Giving credit to the sources you use when writing a research paper shows where you obtained your research; for academic papers, writing bibliographies and reference lists are usually mandatory any time you consult and/or cite sources.
Bibliographies and reference lists are not the same thing, however. The most important distinction between the two is that a bibliography lists all consulted sources, and reference lists include all cited sources.
Writing bibliographies dictate that you include every source you consult during your research. That means articles, websites, books and more that you read during the research process or reading about a topic are included. Even the sources you do not directly cite in your paper are included.
Bibliographies should not be confused with annotated bibliographies, which are in-depth summaries of consulted sources. The best approach to writing bibliographies is to keep a working bibliography, or a list of the sources you consult as you consult them while conducting research and evaluating sources.
Writing a reference list (or works cited page as it is called in MLA format) involves creating a list of only those sources you directly or indirectly quote throughout your paper using in-text citations.
The reference format you are required to use depends on two things: the official style guide you are required to follow and/or your instructor’s preference. Some research projects or instructors may require both a list of references and a bibliography. Some instructors also use the terminology for a bibliography and reference list interchangeably, even when they mean one particular format. If you are not positive which format to follow based on your instructions, ask your instructor for clarification.

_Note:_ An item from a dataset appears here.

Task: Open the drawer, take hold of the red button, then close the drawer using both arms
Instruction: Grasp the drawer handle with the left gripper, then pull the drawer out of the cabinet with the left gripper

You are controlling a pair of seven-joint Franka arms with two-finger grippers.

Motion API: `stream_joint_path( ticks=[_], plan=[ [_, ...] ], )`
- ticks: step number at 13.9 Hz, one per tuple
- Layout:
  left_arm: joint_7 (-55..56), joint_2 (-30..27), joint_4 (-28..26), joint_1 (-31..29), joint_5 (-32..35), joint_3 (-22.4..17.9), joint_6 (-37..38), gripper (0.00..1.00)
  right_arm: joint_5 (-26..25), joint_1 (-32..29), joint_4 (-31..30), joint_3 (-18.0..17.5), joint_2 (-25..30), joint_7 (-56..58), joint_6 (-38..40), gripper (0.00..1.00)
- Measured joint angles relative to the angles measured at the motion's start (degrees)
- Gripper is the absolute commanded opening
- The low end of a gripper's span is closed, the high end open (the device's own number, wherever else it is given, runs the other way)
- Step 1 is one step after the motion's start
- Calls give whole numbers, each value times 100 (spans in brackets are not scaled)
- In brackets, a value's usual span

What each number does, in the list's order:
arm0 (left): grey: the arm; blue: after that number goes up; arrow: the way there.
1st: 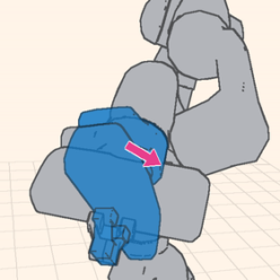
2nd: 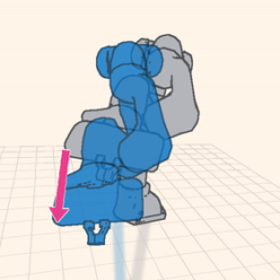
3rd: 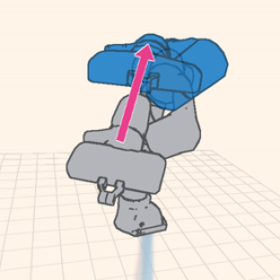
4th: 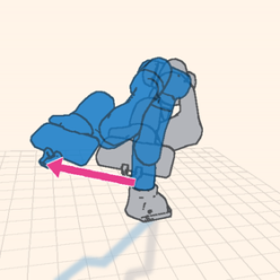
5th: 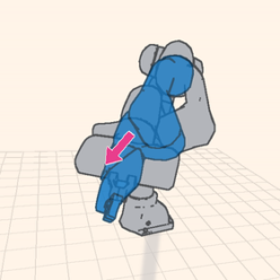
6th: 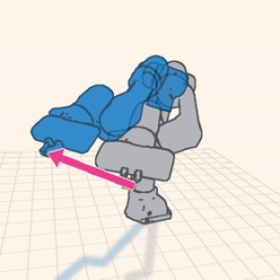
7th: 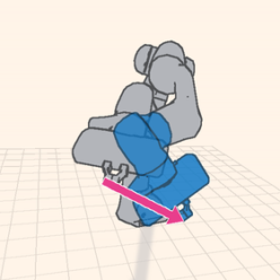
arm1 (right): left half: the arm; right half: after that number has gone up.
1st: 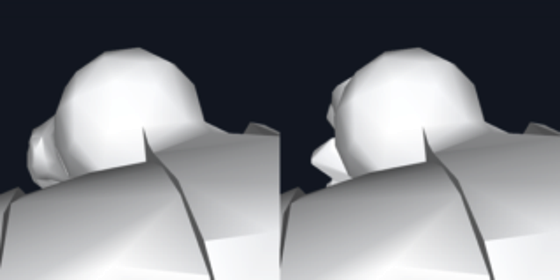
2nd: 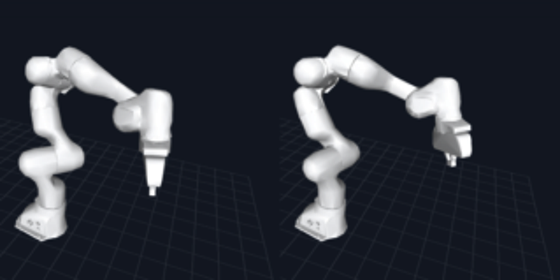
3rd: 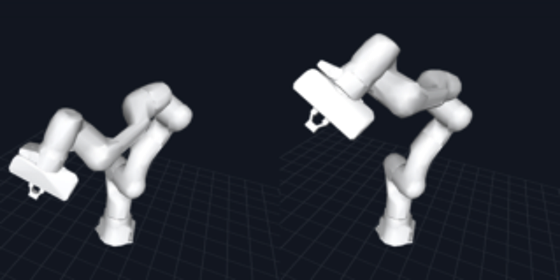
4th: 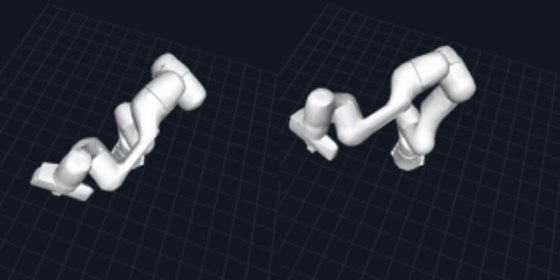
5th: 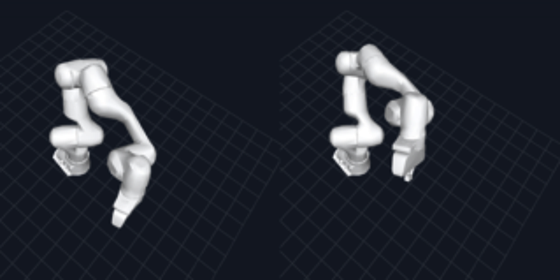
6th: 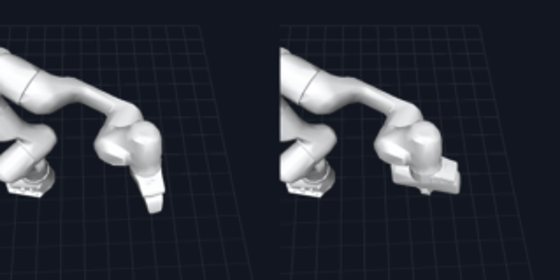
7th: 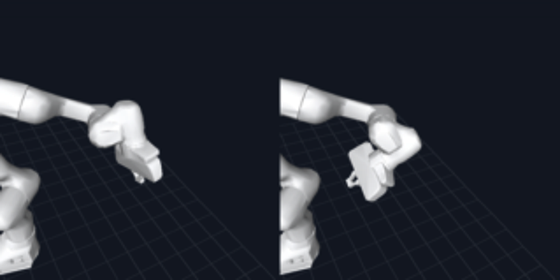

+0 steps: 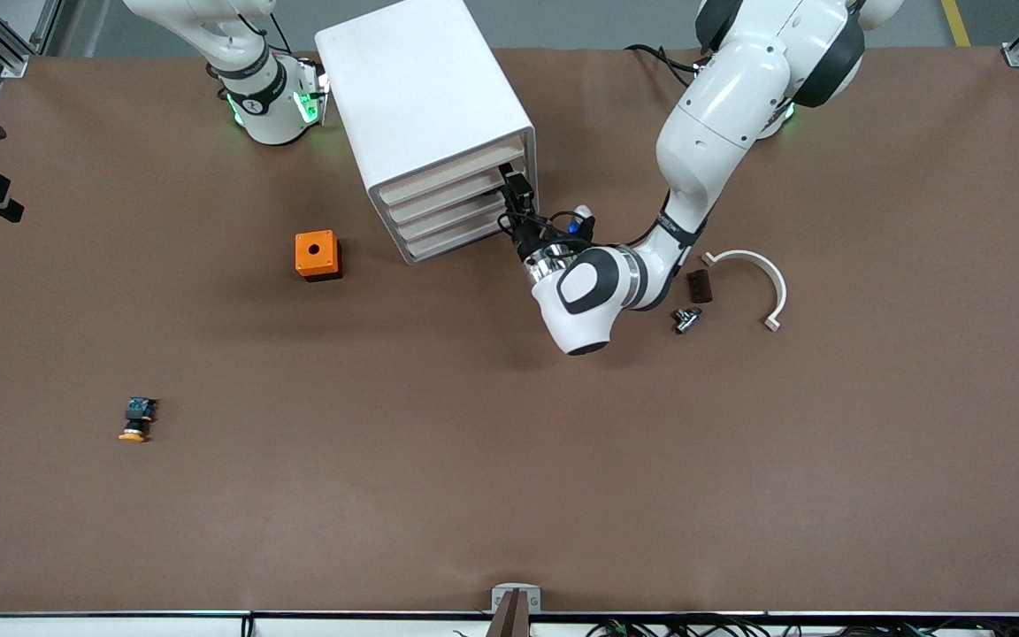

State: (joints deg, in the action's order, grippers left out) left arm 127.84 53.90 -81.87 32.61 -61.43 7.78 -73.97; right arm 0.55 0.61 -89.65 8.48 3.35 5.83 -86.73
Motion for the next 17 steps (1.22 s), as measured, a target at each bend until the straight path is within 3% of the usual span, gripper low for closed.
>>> stream_joint_path(
  ticks=[3, 6, 10, 17],
  plan=[
    [36, 0, -12, 74, 0, 0, 0, 34, -6, 0, 0, 1, 0, 0, 48, 100],
    [203, 2, -45, 168, 0, 0, -7, 17, -8, 0, 0, 3, 0, -1, 135, 100],
    [391, 61, -74, 195, 0, -7, -33, 7, -8, 0, 0, 4, 0, -1, 174, 100],
    [425, 95, -74, 200, 0, -7, -28, 4, -8, 0, 3, 5, 0, -1, 173, 100]
  ],
)
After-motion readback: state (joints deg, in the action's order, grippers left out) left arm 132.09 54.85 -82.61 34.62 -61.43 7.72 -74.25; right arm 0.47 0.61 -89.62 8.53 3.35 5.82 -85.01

There are many different official style guides, and each requires either a bibliography or a reference list. Make sure you understand which reference style is required, so you can follow the correct formatting guidelines for specific bibliographic information. Here is a list of the most commonly used style guides and their required reference format:
APA – reference list
MLA – works cited
Oxford – bibliography
Harvard – reference list
Chicago Manual of Style – bibliography
Keeping a working bibliography can save you significant time while evaluating or finalizing your research paper. If you keep a running list of every source you consult while researching, you do not have to return to find bibliographic information before preparing your paper for submission.
Whether you use a reference sheet or a bibliography, carefully record all bibliographic information. The purpose of these reference formats is not only to give credit to the original sources, but also to provide readers with a way to find additional information on the topic if they wish to read a source in its entirety. If you use good note-taking strategies and note-taking methods as you research, you should have all the bibliographic information recorded and ready to put into the proper format.